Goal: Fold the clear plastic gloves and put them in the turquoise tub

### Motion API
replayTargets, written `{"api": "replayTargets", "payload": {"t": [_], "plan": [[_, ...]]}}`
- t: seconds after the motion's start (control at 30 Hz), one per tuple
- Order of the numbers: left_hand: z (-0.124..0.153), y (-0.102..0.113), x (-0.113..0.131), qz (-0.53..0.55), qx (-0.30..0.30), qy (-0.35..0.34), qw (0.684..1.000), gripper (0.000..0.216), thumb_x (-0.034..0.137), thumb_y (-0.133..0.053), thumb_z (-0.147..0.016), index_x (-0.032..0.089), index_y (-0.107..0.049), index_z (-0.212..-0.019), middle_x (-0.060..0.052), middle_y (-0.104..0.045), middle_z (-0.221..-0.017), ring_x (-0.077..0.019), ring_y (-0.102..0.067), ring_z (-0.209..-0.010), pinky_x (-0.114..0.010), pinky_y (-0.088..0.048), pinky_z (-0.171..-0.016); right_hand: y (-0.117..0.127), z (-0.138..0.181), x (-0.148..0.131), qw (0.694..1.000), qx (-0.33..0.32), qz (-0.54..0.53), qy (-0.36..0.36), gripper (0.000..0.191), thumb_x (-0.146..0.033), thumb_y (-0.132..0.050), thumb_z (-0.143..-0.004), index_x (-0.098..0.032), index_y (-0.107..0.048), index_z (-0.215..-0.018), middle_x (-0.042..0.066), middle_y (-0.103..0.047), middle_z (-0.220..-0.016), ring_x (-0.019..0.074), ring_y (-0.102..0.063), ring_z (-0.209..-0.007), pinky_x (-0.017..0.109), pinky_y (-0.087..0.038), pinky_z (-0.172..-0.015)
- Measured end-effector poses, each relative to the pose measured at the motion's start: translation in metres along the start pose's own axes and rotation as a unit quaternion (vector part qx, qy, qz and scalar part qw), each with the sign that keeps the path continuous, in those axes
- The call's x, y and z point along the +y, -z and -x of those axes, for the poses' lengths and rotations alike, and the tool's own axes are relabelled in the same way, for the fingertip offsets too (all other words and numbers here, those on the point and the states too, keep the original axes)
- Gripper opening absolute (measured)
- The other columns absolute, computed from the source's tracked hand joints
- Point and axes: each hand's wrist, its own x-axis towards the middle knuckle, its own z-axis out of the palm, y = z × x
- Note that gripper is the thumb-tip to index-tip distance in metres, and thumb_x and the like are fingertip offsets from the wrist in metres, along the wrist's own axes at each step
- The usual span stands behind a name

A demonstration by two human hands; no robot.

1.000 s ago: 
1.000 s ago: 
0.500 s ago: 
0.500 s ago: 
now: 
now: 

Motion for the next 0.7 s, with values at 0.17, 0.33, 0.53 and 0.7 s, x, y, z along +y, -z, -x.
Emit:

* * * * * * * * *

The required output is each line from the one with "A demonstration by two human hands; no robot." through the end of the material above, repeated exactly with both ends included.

A demonstration by two human hands; no robot.

1.000 s ago: 
1.000 s ago: 
0.500 s ago: 
0.500 s ago: 
now: 
now: 

Motion for the next 0.7 s, with values at 0.17, 0.33, 0.53 and 0.7 s, x, y, z along +y, -z, -x.
Emit:

There is no more to the output, and the exercise is done.